I’m not going to go into a lot of detail; you can read the posts if you want the nitty gritty. The Cliffs Notes version follows, however. The reason why the comparison came to me is because the reaction of those promoting ivermectin as a highly effective treatment—miracle cure, even—for COVID-19 reminded me strongly of the approach to evidence long demonstrated by advocates of “complementary and alternative medicine” (CAM)—or, as it’s now called, “integrative medicine” or “integrative health”—and especially by acupuncture advocates. Specifically, as more and more high-quality evidence from high quality RCTs failed to find a therapeutic effect for ivermectin for COVID-19, increasingly its advocates pointed to positive studies that are less rigorous, such as observational and uncontrolled clinical studies. This is, more or less, exactly what acupuncture advocates have been doing as more and more high-quality studies with appropriate sham acupuncture placebo groups fail to find a detectable benefit for acupuncture for treating anything.

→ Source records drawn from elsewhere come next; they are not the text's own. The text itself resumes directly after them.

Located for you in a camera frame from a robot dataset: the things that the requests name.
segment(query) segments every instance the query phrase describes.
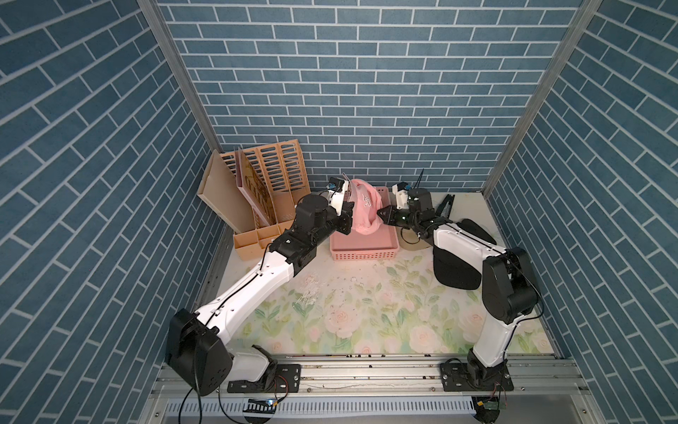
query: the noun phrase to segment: pink basket
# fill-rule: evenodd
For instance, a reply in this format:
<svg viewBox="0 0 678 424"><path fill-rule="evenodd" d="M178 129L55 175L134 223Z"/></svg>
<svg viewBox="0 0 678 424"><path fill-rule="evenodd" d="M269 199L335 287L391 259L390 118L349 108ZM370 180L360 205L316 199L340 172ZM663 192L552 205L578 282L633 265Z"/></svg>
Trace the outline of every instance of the pink basket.
<svg viewBox="0 0 678 424"><path fill-rule="evenodd" d="M384 206L390 205L388 189L376 187L382 196ZM335 261L356 261L359 259L384 259L395 257L400 250L396 228L381 225L370 235L352 232L349 235L338 232L330 236L330 252Z"/></svg>

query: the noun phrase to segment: pink towel
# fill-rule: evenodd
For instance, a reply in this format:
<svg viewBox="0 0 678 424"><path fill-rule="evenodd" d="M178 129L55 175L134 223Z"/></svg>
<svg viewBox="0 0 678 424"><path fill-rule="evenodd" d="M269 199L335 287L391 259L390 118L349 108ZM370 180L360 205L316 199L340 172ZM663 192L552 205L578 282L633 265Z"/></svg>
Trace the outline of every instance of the pink towel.
<svg viewBox="0 0 678 424"><path fill-rule="evenodd" d="M355 202L351 229L364 235L377 231L383 223L377 216L377 211L382 208L381 195L377 190L365 181L353 179L349 201Z"/></svg>

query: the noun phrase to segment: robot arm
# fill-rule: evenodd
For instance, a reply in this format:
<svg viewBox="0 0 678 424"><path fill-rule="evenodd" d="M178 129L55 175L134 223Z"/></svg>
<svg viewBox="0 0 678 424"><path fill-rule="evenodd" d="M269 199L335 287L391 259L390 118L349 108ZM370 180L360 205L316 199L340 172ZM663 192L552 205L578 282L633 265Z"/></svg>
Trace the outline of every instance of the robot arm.
<svg viewBox="0 0 678 424"><path fill-rule="evenodd" d="M474 387L489 387L504 374L506 349L519 322L537 304L540 294L530 257L521 248L506 249L478 224L458 223L436 215L426 189L394 186L407 204L378 211L388 225L412 229L433 246L433 271L446 286L475 290L483 284L487 317L480 338L468 353L468 377Z"/></svg>
<svg viewBox="0 0 678 424"><path fill-rule="evenodd" d="M169 323L165 361L200 396L224 380L270 387L275 361L263 349L226 350L226 343L254 309L315 258L318 244L334 231L351 232L353 203L344 201L348 182L330 180L328 199L310 194L296 207L292 227L275 239L249 273L212 302L190 313L179 310Z"/></svg>

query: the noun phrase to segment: table surface
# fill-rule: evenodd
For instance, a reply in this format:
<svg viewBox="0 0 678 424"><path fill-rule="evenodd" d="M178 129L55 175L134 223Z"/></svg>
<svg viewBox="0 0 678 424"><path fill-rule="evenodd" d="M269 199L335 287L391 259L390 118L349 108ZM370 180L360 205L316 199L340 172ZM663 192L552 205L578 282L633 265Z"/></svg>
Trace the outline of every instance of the table surface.
<svg viewBox="0 0 678 424"><path fill-rule="evenodd" d="M501 234L480 193L455 194L451 219L471 218L500 245ZM432 193L437 205L445 193ZM233 250L219 293L258 260ZM326 240L290 282L251 314L229 347L261 345L271 353L460 353L477 341L486 310L481 289L459 290L433 276L433 249L400 249L393 259L334 261ZM551 354L539 320L518 326L509 353Z"/></svg>

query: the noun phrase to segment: brick wall
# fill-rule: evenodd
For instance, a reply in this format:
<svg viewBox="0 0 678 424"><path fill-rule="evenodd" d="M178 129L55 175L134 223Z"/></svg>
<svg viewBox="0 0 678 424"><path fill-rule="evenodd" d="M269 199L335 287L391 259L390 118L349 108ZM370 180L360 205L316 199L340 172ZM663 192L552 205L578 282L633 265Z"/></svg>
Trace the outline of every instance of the brick wall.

Of course, I had to concede that ivermectin was not as implausible as acupuncture from a scientific standpoint. After all, acupuncture is based on the concept of altering the flow of “qi,” a magical mystical life force “energy,” by sticking needles into “meridians,” magical mystical pathways along which qi flows that have no detectable basis in human anatomy, in order to treat diseases. Ivermectin, on the other hand, is a drug that had demonstrable antiviral activity in cell culture against SARS-CoV-2, the coronavirus that causes COVID-19. So where does the implausibility come in? After all, the drug “worked” in cell culture? Doesn’t that mean that it might actually work in animal models and then in humans?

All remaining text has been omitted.